Shell Hydrogen, in partnership with Connexxion Holding and MAN Truck & Bus Company, has announced plans to work towards creating the world's largest hydrogen-fuelled public transport operation in Rotterdam. The project aims to have the biggest hydrogen bus fleet operational in a single region before the end of the decade.
Shell Hydrogen and its partners signed a Memorandum of Understanding agreeing to conduct an in-depth economic and technical study of the project and to seek additional stakeholders, before making a possible investment decision in 2007.
Under the proposed scheme more than 20 hydrogen internal combustions engine buses manufactured by the bus builder MAN Nutzfahrzeuge and its subsidiary NEOMAN Bus, will be operated by Connexxion, one of the main Dutch public transport companies. Buses will be fuelled from a Shell combined gasoline-hydrogen service station, the first in the Netherlands. The station is expected to be built and the buses operational by 2009. The same service station will also sell traditional fuels to ordinary motorists.

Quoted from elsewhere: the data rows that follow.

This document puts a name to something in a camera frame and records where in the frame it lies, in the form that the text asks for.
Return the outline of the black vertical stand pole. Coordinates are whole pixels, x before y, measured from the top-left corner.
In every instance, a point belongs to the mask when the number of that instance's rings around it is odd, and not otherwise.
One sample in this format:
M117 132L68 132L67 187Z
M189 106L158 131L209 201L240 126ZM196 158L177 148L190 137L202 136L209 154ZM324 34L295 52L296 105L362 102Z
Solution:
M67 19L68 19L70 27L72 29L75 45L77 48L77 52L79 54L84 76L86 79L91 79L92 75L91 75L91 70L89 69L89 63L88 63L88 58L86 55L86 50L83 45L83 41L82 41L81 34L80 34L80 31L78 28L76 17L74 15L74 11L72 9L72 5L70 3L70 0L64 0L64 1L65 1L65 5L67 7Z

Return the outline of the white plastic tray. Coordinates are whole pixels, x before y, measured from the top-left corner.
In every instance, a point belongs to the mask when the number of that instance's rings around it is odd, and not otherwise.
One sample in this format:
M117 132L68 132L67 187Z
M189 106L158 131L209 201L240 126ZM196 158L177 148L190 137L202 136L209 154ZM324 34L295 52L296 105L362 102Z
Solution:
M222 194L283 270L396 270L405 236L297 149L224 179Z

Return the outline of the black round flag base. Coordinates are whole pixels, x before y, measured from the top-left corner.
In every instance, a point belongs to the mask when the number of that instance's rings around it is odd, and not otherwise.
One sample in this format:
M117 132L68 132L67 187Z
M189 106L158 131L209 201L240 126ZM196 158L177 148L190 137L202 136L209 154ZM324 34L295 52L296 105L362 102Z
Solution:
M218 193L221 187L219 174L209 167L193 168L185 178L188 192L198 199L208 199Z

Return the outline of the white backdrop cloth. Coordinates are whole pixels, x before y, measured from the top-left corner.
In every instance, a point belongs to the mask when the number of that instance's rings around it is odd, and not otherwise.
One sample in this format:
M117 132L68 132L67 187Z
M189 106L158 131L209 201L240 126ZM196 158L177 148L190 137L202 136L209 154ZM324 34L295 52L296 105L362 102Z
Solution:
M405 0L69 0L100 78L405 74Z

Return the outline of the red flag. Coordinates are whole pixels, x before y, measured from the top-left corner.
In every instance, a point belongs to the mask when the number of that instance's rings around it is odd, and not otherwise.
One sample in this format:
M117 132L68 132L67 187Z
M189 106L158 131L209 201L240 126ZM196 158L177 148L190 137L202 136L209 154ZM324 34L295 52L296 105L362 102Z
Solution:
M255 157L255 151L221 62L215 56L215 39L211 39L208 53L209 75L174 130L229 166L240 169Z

The five-year project will evaluate public reaction as well as the reliability and economics of using hydrogen to fuel public transport in major urban areas. It will also help to establish technical standards for operating hydrogen fuel outlets.

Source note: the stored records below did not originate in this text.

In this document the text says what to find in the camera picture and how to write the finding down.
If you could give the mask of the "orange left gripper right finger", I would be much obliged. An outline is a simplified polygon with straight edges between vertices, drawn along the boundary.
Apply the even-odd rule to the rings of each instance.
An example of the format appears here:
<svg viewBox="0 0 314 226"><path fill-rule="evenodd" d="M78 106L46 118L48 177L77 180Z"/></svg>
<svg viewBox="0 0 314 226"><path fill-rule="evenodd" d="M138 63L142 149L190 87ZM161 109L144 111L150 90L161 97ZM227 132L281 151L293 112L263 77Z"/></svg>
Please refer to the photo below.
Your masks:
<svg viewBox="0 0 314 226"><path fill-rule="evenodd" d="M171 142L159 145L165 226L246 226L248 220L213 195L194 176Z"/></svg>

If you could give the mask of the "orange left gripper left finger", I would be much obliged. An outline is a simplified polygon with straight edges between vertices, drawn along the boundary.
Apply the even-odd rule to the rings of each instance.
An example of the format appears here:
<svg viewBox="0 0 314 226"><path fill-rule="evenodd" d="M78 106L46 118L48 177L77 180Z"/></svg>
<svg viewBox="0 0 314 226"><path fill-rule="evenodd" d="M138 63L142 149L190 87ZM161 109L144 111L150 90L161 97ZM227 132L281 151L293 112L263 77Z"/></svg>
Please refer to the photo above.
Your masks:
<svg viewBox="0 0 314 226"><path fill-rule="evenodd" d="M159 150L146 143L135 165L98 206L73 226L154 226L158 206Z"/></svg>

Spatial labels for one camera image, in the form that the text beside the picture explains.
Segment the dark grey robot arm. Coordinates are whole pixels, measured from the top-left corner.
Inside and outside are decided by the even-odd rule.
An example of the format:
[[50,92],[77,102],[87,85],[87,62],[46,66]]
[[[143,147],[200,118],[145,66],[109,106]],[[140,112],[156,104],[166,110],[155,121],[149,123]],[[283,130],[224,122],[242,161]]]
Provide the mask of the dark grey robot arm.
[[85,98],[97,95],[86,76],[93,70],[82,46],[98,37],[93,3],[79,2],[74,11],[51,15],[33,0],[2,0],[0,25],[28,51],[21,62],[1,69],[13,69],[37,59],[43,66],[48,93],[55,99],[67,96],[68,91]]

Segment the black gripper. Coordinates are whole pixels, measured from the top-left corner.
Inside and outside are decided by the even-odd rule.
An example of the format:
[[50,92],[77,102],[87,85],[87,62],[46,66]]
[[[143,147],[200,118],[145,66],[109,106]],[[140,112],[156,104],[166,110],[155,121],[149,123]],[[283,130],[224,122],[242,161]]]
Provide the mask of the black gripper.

The Rotterdam project follows a successful three-year trial in Amsterdam, where Shell Hydrogen together with partners worked on the infrastructure and operation of three fuel cell hydrogen buses. In addition to being the country's second largest city and one of the main ports in Europe, Rotterdam offers an opportunity to capitalise on a well-developed existing hydrogen infrastructure for industrial applications.